TASK DESCRIPTION: Copying rule for the data below: take the line containing "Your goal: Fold" and every line after it to the end, exactly, and drop all pictures.

RAW DATA:
--------

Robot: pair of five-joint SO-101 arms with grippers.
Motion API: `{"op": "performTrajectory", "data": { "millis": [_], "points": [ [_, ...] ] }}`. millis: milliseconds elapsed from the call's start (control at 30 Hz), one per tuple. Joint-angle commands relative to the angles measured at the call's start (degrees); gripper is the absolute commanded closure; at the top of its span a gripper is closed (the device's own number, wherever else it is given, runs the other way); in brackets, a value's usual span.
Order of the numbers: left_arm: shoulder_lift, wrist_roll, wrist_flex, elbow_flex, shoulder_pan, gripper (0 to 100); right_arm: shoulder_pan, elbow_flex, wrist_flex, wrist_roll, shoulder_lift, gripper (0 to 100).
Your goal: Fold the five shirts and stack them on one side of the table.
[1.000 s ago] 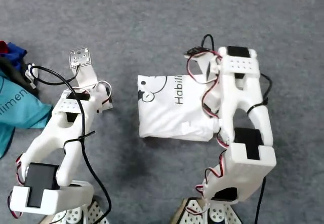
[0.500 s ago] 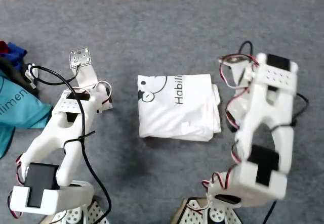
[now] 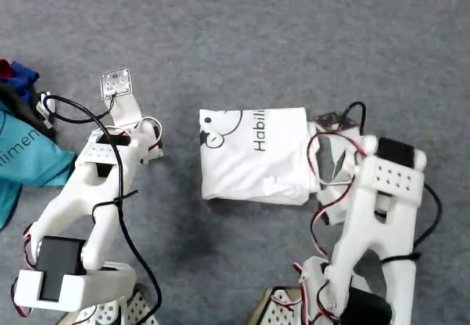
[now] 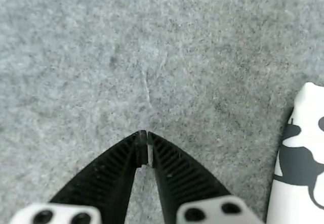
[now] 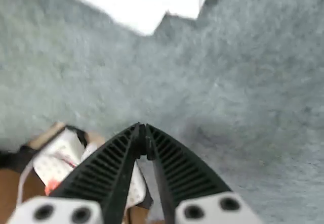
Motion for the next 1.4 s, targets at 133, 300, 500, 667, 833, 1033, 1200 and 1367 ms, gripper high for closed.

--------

EXERCISE ANSWER:
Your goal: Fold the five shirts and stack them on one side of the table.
[1.000 s ago] 
[0.500 s ago] 
[now] 
[now] 
[now] 
Motion for the next 1.4 s, targets at 133, 300, 500, 667, 833, 1033, 1200 and 1367 ms, gripper high for closed.

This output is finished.